This step is only required if you are using our Fingerspelling ASL dataset. Run the following

$ chmod +x extract.sh   # give execute permissions for file
$ ./extract.sh          # execute

You should now be able to see a data directory in the main directory.

Step 1: create_mapping.py

Helps to create a json file with the required labels. Define a string of labels for the dataset or leave blank for ASL. Then, run the following

$ python create_mapping.py -s [LABELS] -o [OUTPUT FILE]

For example,

$ python create_mapping.py -s ABC -o mapping.json
$ cat mapping.json
{
    "A": 0,
    "B": 1,
    "C": 2
}

Step 2: generate_data.py

This step is only required if you would like to create your own dataset. You can run the following,

$ python generate_data.py -d [PATH TO OUTPUT DATA] -l [LABEL]

The images will be saved in numeric order in the specified output directory with the label. For example,

$ python generate_data.py -d ../data -l A

Step 3: config.py

Tune the model parameters based on your application. The following parameters can be tweaked:

  • EPOCHS β€” number of passes through the training set, default = 64
  • SHAPE β€” the shape of square image, default = 250
  • CHANNELS β€” number of color channels, default = 3
  • BATCH_SIZE β€” number of training samples used in one iteration, default = 128

Step 4: serialize_data.py

From Microsoft Docs:

Serialization is the process of converting an object into a stream of bytes to store the object or transmit it to memory, a database, or a file. Its main purpose is to save the state of an object in order to be able to recreate it when needed.
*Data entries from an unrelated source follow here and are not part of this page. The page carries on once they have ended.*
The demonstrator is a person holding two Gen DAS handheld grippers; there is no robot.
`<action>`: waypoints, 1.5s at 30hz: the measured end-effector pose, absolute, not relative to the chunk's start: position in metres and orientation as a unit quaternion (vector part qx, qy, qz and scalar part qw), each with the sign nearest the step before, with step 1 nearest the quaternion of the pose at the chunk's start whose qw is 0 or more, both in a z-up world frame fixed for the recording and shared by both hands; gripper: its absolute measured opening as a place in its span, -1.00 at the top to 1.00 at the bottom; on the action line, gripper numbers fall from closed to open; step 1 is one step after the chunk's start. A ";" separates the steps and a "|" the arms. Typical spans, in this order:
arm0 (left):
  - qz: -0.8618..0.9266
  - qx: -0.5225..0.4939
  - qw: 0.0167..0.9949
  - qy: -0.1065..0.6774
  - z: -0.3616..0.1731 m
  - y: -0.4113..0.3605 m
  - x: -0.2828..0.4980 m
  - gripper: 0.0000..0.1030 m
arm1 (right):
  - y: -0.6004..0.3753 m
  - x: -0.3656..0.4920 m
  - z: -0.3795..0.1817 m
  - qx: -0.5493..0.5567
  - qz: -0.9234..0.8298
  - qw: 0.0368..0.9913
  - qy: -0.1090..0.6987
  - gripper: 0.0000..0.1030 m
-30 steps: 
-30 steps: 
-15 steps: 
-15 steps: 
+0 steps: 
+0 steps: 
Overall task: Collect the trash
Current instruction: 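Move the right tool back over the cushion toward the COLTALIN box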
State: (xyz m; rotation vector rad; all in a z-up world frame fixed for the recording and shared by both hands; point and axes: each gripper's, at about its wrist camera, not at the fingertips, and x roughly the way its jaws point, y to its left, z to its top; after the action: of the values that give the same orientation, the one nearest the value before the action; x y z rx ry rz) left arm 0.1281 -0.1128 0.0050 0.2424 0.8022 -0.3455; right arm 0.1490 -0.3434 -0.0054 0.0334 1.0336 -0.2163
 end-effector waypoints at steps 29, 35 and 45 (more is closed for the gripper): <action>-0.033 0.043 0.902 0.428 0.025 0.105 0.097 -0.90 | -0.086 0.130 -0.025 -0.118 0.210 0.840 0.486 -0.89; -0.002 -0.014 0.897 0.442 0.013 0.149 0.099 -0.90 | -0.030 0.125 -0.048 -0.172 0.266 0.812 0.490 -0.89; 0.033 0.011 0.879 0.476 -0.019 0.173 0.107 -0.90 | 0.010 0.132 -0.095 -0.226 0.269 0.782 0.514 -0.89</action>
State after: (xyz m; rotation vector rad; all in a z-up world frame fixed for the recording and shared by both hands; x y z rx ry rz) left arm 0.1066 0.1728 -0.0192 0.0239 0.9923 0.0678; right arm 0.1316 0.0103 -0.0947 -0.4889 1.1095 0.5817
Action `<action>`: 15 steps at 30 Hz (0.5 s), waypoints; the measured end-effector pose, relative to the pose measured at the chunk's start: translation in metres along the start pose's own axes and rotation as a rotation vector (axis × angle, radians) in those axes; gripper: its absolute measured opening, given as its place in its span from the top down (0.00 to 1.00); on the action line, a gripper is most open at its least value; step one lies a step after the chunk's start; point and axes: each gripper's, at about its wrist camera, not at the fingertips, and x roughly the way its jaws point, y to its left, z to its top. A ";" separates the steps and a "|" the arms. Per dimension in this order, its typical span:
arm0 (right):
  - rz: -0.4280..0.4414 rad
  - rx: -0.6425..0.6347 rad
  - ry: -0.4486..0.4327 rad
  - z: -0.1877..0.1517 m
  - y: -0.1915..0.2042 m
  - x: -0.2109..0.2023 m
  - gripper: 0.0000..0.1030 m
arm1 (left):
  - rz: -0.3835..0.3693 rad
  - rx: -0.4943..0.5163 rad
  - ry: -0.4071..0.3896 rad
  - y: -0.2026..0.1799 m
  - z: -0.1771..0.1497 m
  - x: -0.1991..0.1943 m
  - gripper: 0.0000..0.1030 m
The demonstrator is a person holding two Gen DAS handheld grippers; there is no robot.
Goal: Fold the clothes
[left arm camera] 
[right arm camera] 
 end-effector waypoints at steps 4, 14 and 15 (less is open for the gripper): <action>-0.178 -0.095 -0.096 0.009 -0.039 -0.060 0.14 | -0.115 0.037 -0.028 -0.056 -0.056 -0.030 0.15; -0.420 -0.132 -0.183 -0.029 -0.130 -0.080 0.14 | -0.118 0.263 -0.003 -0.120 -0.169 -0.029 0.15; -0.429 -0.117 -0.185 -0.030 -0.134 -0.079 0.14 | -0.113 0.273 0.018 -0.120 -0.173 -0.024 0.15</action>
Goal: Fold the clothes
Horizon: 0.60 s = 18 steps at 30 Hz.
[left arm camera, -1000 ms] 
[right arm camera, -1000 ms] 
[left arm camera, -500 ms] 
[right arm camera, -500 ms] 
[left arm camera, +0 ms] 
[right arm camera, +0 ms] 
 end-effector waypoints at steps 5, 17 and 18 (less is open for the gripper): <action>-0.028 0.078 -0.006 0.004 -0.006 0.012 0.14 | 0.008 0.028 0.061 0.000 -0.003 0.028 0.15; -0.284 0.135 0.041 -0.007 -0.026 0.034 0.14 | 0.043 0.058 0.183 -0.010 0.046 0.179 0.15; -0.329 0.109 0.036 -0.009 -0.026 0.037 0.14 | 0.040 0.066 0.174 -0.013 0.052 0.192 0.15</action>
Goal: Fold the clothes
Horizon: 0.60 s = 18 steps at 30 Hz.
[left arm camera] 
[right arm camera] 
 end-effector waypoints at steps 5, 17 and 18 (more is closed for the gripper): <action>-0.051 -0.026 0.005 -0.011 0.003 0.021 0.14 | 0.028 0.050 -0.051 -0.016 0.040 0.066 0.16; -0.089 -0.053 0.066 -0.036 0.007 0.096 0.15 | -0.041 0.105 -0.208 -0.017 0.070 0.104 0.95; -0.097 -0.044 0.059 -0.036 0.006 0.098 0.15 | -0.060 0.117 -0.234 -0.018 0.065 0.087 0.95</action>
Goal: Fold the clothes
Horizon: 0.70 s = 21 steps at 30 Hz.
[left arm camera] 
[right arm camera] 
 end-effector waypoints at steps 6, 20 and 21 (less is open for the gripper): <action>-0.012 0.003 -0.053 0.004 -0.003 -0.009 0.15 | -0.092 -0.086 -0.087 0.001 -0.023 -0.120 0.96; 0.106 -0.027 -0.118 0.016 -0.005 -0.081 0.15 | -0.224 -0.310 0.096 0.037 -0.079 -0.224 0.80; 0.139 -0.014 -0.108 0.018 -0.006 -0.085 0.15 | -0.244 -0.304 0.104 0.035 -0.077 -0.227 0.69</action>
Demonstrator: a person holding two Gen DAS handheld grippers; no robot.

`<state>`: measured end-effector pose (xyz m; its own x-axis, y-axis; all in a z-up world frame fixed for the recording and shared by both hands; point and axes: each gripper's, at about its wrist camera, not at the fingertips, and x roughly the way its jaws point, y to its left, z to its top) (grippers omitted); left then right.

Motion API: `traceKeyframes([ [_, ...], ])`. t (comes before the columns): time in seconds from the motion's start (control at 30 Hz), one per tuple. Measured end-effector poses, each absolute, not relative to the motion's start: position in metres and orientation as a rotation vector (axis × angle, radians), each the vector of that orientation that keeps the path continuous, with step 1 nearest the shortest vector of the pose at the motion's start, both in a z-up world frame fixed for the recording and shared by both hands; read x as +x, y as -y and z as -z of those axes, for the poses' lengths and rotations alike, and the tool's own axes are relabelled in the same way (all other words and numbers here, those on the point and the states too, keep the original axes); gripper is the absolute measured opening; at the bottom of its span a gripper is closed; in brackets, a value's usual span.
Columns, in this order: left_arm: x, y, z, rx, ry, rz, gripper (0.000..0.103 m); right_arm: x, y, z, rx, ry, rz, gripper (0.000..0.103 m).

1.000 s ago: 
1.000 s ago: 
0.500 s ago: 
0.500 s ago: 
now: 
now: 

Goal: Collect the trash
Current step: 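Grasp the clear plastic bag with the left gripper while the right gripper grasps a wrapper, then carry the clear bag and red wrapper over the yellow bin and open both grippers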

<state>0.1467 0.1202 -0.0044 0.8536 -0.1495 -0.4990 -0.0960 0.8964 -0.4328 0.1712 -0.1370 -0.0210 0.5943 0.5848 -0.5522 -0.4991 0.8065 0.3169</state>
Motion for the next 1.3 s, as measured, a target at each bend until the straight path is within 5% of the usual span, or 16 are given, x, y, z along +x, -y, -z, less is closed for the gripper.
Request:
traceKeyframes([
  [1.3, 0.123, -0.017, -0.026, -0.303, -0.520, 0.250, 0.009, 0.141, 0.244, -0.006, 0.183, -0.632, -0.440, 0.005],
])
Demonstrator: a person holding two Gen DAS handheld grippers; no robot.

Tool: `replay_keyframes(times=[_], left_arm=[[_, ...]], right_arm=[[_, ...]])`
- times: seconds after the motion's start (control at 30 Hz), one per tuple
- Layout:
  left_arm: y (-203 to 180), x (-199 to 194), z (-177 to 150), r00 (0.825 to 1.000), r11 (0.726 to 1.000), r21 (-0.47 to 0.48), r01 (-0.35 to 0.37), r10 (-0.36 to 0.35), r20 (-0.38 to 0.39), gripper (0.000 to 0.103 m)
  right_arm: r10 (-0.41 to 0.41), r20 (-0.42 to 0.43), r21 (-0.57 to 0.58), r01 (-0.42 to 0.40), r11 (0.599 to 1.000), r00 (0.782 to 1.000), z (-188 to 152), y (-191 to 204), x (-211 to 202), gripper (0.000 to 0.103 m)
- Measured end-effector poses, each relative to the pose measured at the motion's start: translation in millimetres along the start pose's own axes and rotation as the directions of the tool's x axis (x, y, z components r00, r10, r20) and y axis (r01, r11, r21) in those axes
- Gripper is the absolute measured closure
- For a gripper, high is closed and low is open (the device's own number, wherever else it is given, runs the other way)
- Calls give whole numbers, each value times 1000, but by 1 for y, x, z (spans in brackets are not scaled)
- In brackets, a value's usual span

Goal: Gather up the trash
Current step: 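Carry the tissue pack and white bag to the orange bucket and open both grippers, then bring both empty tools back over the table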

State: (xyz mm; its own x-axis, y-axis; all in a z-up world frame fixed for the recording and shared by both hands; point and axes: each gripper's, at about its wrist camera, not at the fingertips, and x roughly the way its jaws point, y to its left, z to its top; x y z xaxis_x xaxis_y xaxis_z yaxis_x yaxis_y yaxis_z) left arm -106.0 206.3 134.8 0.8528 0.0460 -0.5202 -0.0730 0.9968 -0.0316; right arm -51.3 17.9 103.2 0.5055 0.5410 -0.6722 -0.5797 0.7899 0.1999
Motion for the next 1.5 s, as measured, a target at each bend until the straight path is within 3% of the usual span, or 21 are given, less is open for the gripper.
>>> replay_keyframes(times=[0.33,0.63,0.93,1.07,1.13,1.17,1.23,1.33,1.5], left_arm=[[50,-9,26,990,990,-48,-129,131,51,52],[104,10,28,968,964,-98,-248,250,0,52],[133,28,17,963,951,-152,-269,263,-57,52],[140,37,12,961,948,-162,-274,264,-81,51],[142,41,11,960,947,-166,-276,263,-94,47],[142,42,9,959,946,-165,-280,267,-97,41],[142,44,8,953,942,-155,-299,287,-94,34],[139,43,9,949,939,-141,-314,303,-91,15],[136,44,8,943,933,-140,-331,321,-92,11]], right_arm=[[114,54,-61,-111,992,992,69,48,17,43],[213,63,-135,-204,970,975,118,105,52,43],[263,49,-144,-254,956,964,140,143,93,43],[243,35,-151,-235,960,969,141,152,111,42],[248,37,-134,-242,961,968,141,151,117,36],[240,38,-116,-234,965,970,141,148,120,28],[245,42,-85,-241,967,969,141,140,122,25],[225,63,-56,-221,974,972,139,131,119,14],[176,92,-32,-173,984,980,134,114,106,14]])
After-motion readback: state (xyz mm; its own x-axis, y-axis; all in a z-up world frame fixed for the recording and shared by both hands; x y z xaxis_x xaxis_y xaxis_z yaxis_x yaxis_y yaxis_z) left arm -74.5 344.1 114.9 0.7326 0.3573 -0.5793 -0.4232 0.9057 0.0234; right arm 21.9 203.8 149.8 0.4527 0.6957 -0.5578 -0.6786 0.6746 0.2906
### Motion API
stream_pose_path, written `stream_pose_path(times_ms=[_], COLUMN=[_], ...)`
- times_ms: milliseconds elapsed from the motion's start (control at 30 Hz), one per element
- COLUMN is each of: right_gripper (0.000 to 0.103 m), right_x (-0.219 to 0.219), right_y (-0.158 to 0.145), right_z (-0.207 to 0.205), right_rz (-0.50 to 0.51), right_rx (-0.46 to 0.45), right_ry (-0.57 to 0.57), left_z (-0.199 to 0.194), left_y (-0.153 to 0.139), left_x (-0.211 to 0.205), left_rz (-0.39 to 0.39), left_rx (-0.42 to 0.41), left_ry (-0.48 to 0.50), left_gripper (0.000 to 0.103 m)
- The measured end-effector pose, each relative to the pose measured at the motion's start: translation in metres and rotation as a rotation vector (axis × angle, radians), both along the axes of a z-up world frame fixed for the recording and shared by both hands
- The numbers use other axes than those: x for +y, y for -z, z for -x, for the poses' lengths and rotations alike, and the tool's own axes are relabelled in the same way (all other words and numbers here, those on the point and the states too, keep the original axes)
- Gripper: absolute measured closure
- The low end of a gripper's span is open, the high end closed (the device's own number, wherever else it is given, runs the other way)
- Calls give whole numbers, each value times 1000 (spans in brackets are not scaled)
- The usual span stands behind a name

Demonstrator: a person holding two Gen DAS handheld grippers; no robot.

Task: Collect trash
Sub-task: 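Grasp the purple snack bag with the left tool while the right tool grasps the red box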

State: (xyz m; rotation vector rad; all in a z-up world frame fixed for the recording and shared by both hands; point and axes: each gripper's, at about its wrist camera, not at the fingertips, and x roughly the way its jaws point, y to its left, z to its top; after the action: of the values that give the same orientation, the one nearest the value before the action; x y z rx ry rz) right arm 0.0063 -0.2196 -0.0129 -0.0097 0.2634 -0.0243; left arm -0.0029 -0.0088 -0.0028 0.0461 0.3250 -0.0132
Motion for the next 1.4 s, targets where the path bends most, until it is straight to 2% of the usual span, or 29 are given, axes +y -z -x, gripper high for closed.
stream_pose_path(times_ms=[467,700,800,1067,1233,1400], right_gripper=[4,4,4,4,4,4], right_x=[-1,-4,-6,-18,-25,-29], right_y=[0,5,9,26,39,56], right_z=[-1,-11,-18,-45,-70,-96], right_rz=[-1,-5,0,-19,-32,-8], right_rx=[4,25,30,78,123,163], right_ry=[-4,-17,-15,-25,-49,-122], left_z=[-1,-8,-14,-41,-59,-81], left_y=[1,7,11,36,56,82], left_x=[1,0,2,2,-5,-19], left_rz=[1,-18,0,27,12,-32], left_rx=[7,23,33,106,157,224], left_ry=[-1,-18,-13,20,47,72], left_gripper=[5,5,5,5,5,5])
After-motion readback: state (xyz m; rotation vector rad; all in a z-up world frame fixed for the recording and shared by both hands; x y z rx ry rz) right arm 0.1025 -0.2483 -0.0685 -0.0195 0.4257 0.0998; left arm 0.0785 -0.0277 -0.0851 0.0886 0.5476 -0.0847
The reverse process is called deserialization.

We will now load our data, split it into train & test sets, serialize the objects, and store it in memory. Serialization will allow us to have faster training as preprocessing the dataset can take time. You can serialize by running the following

$ python serialize_data.py -d [PATH TO DATASET] -o [PATH TO OUTPUT DIRECTORY]

For example,

$ python serialize_data.py -d ../data -o ../ser

Step 5: serialize_activation.py

We have used transfer learning to get a foundation for the model configuration. On top of this, we will use additional layers that our model will be trained upon.

Transfer Learning

Transfer learning makes use of knowledge gained while solving one problem and applying it to a different but related problem. It is a popular approach in deep learning as it provides a very strong foundation and a starting point given the vast amount of time and resources required to solve the related problem from scratch. In our case, we will use transfer learning models that have been trained to recognize patterns in images. As we are focusing on fingerspelling sign language, we do not require motion making it a related problem of finding patterns.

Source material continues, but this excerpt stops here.